Krismelly Grullon Rojas ‘22 has found her own horizons broadened, even as a native Spanish speaker. She came to the U.S. with her family from the Dominican Republic and settled in the city of Lawrence seven years ago, and had to learn English as a freshman in high school. It was a challenging time.

Rojas, now majoring in early childhood education, said learning the more formal aspects of her  first language has been enriching. While she knows many of the conventions of spoken Spanish as a native speaker, she has gleaned a better understanding of its grammatical rules and construction. 

She hopes to take her training and experience back to Lawrence to teach. “There’s a high percentage of people of color, and I want them to see a teacher that looks like them, that knows their experiences,” she said. “I went through that personally. It’s in my heart, I want to help those kids. I completely understand what they’re going through.”

Rojas is active on campus, serving as vice president of the Latin American Student Organization, part of the Latinx Heritage Month planning committee, and working in the Center for Diversity and Inclusion. She said all students benefit from studying another language.

“You can communicate more with people, you can communicate across cultures, and you can understand more,” Rojas said. “The more you learn, the better.”

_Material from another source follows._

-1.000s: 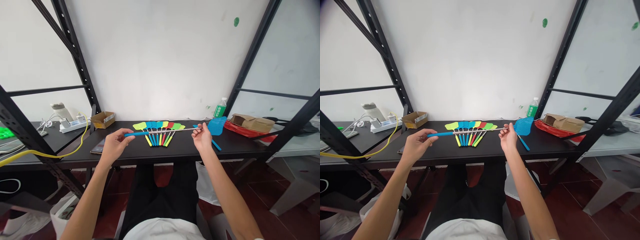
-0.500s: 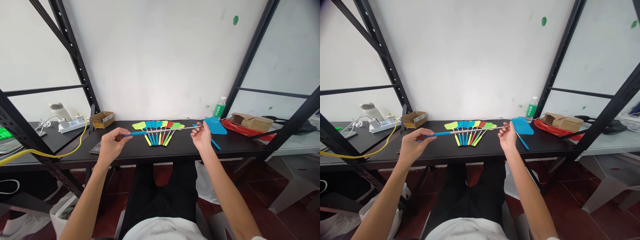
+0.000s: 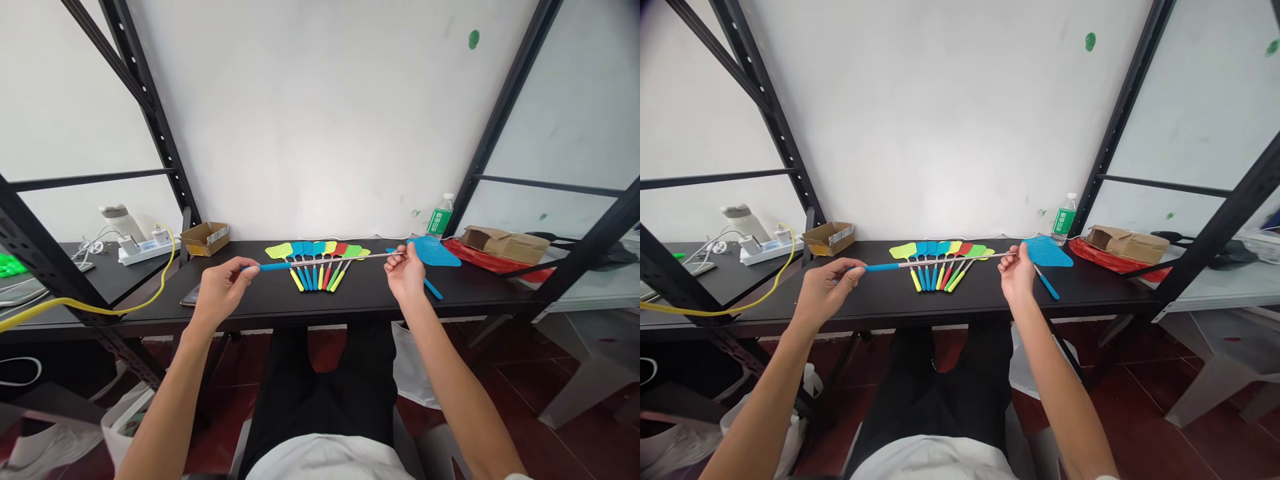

Katie McLaughlin ‘21 agrees. McLaughlin said an 8th grade Spanish class in her home town of Reading was a pivotal moment in her life. “It was the first class I ever enjoyed,” she said. “I always doubted myself, but this was clearly something I was good at.”

She studied Spanish throughout high school, and took it on as a minor at Fitchburg State. Through her language study and professors, McLaughlin said she was able to get a deeper understanding of the world. “I never thought I’d be writing my graduation thesis on immigration policy,” she said. “It was a whole learning experience. I’ve never immigrated anywhere, I’ve never been oppressed. But when you understand language you understand culture.”